Just to say my ds is 3.2 and we haven't even tried yet - he's had lots of constipation issues which I don't want to make worse. Have suggested he sit on the potty for wees and he's having none of it. So we're waiting till it's warmer and he'll go bare bummed. You're not alone. Nursery said lots of others his age aren't trained yet (though doesn't seem it at parties be goes too - they all seem to be taken to the toilet, oh well).

MummyandMummytobe · 09/04/2023 22:47

I had the exact same thing with my 3.5yr old a few months ago. After day 1 he just withheld until he was running around crying and clearly in discomfort from being desperate to wee. But would not sit on the potty or toilet. We gave up after about 5 days.
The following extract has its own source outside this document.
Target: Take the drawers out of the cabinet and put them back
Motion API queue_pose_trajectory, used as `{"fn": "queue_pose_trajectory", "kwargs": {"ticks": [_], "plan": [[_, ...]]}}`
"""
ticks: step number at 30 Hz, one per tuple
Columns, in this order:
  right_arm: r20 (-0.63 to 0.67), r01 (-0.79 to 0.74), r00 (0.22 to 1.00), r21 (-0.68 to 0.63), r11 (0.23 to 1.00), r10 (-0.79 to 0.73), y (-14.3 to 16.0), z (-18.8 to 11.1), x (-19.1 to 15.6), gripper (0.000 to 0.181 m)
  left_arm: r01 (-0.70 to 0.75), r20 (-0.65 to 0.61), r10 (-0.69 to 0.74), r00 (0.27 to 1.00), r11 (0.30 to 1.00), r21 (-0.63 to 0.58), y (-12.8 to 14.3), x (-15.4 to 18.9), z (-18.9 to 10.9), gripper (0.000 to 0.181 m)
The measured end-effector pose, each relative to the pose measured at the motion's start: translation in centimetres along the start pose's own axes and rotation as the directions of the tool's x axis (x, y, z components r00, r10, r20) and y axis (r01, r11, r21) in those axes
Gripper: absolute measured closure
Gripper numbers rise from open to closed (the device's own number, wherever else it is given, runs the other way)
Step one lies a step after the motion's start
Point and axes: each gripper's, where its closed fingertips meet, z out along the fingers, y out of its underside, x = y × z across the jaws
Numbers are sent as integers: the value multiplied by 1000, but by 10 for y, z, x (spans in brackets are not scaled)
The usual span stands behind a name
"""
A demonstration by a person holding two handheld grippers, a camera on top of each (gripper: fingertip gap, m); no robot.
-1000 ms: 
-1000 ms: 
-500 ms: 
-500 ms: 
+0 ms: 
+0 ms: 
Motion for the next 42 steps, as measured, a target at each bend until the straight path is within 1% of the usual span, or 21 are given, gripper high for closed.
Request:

We left it for 3 months and have just this weekend had another go. Completely different experience. He's been in pants/trousers (we offered pullups but he didn't want to wear them) and after a couple of initial accidents, he's been taking himself to the potty for wees and poos and hasn't had any accidents since. He won't use the toilet but we bought a larger potty which looks like a toilet, I think that's probably more comfortable for him than the smaller potties we'd tried before. And letting him collect 'coins' for successful potty trips, to swap for a toy after a certain number, which I think has helped too.

So like others have said, don't worry, he'll get it, just give it a break and try again later, you might be surprised like I definitely have been!!

Greencouch · 10/04/2023 22:24

MummyandMummytobe · 09/04/2023 22:47

I had the exact same thing with my 3.5yr old a few months ago. After day 1 he just withheld until he was running around crying and clearly in discomfort from being desperate to wee. But would not sit on the potty or toilet. We gave up after about 5 days.

We left it for 3 months and have just this weekend had another go. Completely different experience. He's been in pants/trousers (we offered pullups but he didn't want to wear them) and after a couple of initial accidents, he's been taking himself to the potty for wees and poos and hasn't had any accidents since. He won't use the toilet but we bought a larger potty which looks like a toilet, I think that's probably more comfortable for him than the smaller potties we'd tried before. And letting him collect 'coins' for successful potty trips, to swap for a toy after a certain number, which I think has helped too.

So like others have said, don't worry, he'll get it, just give it a break and try again later, you might be surprised like I definitely have been!!

Thank you for sharing, this gives me more hope that he isn’t alone, I defiantly thinks he understand what he needs to do but is just not ready yet.